Gathered in a consortium called “Project Pegasus”, Forbidden
Stories and Amnesty International, in partnership with 17 media outlets,
revealed last July that the Israeli firm NSO Group made highly sophisticated
hacking software available to a dozen governments and within a somewhat dubious
legal framework.
At the same time, according to the MIT Technology Review,
the French government was finalising negotiations with the company to get its hands
on the software.
After learning that Emmanuel Macron and many members of his
government in 2019 were on the list of 50,000 telephone numbers that NSO would
offer to its customers, Paris reportedly put an end to the discussions and
abandoned the acquisition, “just a few days before the sale was set to take
place”, the American magazine reported.
In early November, Fidesz MP Lajos Kósa, the Hungarian
parliament’s defence and law enforcement committee chairman, admitted that
Budapest was one of the Israeli firm’s clients. According to national media,
Hungary is not the only European country to have purchased the software, as
Germany and Spain have also done so.
The pressure on NSO Group has never really faded away. The
company was added on 3 November to the US Department of Commerce’s blacklist
for “engaging in activities that are contrary to the national security or
foreign policy interests of the United States”.

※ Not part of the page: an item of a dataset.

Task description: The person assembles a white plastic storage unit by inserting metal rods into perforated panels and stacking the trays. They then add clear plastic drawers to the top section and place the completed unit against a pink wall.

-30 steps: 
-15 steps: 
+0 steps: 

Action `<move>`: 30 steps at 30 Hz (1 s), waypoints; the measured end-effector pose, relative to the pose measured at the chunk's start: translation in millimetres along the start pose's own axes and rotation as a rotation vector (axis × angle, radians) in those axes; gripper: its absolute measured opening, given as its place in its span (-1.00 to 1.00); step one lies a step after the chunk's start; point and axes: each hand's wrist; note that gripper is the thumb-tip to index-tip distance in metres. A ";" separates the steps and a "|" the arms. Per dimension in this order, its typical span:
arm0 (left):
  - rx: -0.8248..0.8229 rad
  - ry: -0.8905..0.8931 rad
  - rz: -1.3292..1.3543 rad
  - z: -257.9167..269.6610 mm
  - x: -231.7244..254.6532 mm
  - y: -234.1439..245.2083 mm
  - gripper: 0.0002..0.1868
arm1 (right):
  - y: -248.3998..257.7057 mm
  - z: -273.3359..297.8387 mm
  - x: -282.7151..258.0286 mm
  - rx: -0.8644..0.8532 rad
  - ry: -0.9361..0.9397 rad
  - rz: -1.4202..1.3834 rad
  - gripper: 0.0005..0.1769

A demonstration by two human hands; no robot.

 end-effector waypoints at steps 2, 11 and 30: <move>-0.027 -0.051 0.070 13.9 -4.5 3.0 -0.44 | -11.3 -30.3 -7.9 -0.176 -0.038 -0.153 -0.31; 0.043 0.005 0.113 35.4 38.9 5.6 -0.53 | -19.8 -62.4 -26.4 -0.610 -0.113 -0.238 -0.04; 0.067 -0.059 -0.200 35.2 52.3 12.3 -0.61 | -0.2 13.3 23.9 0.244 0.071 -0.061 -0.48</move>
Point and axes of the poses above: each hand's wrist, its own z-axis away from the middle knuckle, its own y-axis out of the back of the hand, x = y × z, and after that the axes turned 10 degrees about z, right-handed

“We look forward to presenting the full information
regarding how we have the world’s most rigorous compliance and human rights
programs that are based the American values we deeply share, which already
resulted in multiple terminations of contacts with government agencies that
misused our products”, stated the company after Washington’s decision.
The company also had to revise its IPO plans and its newly
appointed boss in early November. In an attempt to improve the company’s image,
he left a dozen days after taking office, following the American decision.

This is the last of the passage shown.